Stored dataset items:
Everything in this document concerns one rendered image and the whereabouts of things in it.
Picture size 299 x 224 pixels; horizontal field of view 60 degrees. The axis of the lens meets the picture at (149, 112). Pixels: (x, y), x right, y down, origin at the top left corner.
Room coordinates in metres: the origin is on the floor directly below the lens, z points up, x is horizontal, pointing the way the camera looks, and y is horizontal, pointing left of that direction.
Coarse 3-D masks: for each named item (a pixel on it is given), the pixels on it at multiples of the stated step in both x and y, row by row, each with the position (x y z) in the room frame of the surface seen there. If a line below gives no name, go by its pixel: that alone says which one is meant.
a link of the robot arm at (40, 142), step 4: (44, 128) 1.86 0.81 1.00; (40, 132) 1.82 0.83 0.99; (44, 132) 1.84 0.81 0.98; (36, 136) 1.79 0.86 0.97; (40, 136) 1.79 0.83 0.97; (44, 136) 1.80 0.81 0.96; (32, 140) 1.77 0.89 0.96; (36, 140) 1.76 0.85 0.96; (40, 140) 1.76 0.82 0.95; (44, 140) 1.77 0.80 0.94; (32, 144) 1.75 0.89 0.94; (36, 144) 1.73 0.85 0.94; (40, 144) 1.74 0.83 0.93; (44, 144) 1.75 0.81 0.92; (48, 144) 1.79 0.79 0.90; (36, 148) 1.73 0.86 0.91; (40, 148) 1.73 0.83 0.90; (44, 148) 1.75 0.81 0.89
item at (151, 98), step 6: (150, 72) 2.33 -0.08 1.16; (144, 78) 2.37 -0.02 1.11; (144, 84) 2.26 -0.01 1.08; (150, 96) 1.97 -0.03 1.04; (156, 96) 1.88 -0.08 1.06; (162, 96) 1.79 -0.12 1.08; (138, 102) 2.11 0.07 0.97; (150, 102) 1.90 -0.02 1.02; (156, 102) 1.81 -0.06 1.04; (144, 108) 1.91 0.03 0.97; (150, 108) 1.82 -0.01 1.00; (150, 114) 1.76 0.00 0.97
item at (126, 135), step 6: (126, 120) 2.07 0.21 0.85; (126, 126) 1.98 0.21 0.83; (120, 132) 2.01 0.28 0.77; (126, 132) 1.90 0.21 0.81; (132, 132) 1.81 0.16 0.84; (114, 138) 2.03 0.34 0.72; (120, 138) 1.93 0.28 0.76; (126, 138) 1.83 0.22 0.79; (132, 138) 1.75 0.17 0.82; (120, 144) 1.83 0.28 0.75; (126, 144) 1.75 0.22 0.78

> **What you have to do**
Give back, exactly as written, the stretch from the line with "Room coordinates in" through the line with "Coarse 3-D masks: for", and no other lines from the records above.

> **Response to the exercise**
Room coordinates in metres: the origin is on the floor directly below the lens, z points up, x is horizontal, pointing the way the camera looks, and y is horizontal, pointing left of that direction.
Coarse 3-D masks: for each named item (a pixel on it is given), the pixels on it at multiples of the stated step in both x and y, row by row, each with the position (x y z) in the room frame of the surface seen there. If a line below gives no name, go by its pixel: that alone says which one is meant.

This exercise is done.